Eurokrise: Kompromiss und Führung
Siebzehn Stunden tagten die Staats- und Regierungschefs der Eurostaaten in Brüssel, bevor der Durchbruch im Griechendrama erzielt wurde. Erreicht wurde er nach harten Verhandlungen über einen schwer erkämpften Kompromiss, ohne den es nun einmal in einer Gemeinschaft souveräner Staaten und gleichberechtigter Demokratien nicht geht. Der Grexit ist abgewendet, die unabsehbaren politischen, wirtschaftlichen und sozialen Folgen, die ein Scheitern des Gipfels gezeitigt hätte, vermieden. Die kommenden Wochen und Monate werden nichtsdestoweniger spannend bleiben. Die Griechen müssen „liefern“, und zwar über einen langen Zeitraum. Und viele Parlamente der Euroländer müssen zustimmen.
Wir Führungskräfte begrüßen dieses Ergebnis. Es ist ein typisch europäischer Kompromiss. Ein Kompromiss, der das kleinere Übel und ein geringeres Risiko bedeutet als ein möglicherweise ungeordneter Austritt Griechenlands aus dem Euro. Wir begrüßen ihn aber auch, weil er die Notwendigkeit zeigt, sich auch dann zusammenzuraufen, wenn man unterschiedliche, ja gegensätzliche Positionen vertritt. Grob gesagt vertraten die nördlichen Eurostaaten eine striktere Finanz- und Geldpolitik als die südlichen und bestanden stärker auf dem Primat des Rechts und der Wirtschaft, während die südlichen eher das Primat der Politik einforderten. Diese Unterschiede bleiben auch über den Tag der Einigung hinaus bestehen. Daher wird es darauf ankommen, in den kommenden Monaten glaubwürdige Regelungen über den Umgang mit schwächelnden Staaten auszuarbeiten. Ich halte auch ein Insolvenzrecht für Staaten der Eurozone für notwendig.
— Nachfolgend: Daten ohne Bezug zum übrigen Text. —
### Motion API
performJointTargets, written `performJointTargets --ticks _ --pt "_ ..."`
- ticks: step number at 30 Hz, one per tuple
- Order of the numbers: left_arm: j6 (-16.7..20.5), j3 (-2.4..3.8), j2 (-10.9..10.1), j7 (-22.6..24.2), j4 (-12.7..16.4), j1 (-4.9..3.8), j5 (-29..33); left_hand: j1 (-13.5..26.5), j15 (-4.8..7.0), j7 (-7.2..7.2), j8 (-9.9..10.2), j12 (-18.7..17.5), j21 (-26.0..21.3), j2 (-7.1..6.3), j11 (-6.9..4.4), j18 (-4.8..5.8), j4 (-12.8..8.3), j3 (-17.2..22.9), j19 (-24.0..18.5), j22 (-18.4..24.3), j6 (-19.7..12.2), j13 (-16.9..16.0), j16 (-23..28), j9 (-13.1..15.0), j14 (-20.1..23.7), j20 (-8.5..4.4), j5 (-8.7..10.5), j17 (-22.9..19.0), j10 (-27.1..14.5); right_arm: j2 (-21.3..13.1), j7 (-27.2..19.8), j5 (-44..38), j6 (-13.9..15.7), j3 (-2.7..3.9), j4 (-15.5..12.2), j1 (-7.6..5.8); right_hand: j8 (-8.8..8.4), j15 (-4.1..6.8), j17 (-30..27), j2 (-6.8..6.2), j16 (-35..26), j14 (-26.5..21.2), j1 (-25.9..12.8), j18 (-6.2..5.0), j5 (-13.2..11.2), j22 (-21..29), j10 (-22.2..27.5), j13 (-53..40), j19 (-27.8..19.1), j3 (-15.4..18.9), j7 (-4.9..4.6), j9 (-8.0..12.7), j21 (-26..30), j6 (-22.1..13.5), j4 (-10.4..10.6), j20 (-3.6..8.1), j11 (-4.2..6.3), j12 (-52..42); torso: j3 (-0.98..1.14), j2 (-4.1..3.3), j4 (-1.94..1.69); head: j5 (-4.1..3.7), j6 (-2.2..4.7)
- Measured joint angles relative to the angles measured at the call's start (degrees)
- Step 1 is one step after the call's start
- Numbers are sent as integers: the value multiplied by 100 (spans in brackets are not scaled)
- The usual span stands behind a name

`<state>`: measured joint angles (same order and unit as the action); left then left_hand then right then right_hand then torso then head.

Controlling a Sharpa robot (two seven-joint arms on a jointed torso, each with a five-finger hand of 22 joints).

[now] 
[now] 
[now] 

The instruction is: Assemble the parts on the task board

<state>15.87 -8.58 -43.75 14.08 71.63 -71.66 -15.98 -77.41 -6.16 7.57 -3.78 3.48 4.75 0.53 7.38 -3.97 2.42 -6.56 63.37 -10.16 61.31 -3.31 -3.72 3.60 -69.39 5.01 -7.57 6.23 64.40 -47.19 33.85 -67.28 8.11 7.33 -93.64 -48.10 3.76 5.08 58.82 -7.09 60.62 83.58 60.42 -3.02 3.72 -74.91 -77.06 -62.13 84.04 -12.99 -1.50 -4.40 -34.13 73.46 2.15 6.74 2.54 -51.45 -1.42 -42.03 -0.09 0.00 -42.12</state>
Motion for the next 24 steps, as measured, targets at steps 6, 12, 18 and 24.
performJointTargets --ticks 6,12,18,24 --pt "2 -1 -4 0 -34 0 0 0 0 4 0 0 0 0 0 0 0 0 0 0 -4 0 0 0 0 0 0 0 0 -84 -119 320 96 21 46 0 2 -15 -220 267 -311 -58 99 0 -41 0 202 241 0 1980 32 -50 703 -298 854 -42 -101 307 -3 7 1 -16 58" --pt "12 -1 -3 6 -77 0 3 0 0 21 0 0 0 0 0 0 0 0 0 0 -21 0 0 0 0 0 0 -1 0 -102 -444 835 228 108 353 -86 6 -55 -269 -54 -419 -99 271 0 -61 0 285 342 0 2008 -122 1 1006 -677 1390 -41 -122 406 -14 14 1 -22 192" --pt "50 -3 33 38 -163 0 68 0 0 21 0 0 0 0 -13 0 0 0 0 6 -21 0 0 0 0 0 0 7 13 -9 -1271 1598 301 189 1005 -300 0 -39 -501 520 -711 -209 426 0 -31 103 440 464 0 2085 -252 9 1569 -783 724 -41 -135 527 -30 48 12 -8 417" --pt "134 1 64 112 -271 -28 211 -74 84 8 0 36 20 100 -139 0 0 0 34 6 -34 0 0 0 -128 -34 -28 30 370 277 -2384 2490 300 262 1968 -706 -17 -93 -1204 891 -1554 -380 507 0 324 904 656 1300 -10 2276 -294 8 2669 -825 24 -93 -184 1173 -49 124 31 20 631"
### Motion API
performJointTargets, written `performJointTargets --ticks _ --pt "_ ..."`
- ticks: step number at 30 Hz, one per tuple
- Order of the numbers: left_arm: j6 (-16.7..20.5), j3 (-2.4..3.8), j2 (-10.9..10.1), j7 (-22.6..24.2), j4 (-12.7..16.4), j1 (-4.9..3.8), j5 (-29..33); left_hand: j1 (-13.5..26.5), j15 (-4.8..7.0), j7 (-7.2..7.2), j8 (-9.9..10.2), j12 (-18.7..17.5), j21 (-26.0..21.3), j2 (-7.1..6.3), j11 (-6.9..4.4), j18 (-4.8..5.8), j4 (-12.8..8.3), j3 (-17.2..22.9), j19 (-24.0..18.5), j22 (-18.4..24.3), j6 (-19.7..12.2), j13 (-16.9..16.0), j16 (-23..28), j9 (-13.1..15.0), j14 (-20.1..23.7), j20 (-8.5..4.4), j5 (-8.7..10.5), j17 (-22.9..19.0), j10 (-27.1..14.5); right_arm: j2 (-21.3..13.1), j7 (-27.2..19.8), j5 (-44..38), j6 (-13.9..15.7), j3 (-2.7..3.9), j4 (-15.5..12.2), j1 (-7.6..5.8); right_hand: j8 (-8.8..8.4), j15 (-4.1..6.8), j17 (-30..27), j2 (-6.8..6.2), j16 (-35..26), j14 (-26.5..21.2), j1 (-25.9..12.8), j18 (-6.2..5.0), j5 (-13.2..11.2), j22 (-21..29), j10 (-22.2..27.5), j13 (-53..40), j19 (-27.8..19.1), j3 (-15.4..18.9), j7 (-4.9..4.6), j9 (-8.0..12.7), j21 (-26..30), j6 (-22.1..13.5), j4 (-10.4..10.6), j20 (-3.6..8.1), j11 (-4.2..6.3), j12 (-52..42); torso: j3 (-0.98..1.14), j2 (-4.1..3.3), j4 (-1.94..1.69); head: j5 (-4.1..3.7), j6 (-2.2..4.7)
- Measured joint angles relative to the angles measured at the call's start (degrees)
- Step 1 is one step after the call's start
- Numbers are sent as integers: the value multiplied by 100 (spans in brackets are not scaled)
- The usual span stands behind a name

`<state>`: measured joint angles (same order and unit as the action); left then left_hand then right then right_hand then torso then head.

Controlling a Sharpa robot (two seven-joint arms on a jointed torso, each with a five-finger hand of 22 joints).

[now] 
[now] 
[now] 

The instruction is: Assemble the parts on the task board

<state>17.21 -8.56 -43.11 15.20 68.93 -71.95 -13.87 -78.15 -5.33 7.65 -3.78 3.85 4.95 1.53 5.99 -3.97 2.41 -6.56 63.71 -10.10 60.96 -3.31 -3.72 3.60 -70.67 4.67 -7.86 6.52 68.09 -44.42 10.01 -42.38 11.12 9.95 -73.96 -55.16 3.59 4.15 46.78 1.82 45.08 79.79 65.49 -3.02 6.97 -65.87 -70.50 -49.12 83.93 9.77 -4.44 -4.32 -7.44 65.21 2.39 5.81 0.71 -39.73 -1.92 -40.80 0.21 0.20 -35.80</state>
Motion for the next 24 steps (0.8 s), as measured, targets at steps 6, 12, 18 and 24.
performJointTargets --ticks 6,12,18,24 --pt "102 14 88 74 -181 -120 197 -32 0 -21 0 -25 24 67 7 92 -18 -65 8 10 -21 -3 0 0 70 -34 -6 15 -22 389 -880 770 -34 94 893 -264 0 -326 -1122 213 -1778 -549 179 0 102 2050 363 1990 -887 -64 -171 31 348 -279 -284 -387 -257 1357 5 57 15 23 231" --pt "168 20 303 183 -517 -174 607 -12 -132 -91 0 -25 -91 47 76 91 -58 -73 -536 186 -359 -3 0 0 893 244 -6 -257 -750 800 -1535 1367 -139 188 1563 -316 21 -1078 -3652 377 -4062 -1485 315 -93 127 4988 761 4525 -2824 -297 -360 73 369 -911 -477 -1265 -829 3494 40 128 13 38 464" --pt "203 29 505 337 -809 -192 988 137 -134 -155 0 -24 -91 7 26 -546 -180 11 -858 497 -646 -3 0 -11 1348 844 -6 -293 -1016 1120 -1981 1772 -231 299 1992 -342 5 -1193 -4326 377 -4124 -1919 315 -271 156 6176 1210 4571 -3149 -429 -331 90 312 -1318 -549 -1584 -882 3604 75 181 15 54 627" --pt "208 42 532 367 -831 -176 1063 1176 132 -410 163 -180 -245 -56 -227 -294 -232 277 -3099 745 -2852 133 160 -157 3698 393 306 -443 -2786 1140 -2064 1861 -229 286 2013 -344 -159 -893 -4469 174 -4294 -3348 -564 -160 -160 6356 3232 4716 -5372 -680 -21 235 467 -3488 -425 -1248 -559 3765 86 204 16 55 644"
In diesen Verhandlungstagen wurde aber auch deutlich, wie notwendig Führung gerade in äußerst konfliktreichen Situationen ist. Als die Lage zwischen dem nördlichen und südlichen Lager so verfahren war, dass eine Einigung kaum möglich schien, hat ein Mann Führung übernommen: Wolfgang Schäuble. Mit seinem Papier über einen zeitweiligen Austritt Griechenlands aus dem Euro hat er sich nicht nur den Zorn der meisten Teilnehmer der Konferenz und teilweise sehr harsche Prügel der Öffentlichkeit („unverantwortlich, Staatsstreich, es reicht …“) zugezogen, sondern er hat – feine Ironie der Geschichte – mit dieser Gabe zur gezielten Provokation eine Einigung überhaupt erst ermöglicht. Nicht nur, dass er Tsipras unter Druck setzte. Wichtig war sein Ziel, dass Reformverweigerung in Europa keine Schule macht. Am wichtigsten aber war, dass er – von der Öffentlichkeit kaum bemerkt – den Nordländern durch diese harte Position eine Brücke baute, über die sie zum Kompromiss mit Griechenland gehen konnten. Führung zu übernehmen kann manchmal ziemlich unpopulär sein. Nötig ist es trotzdem.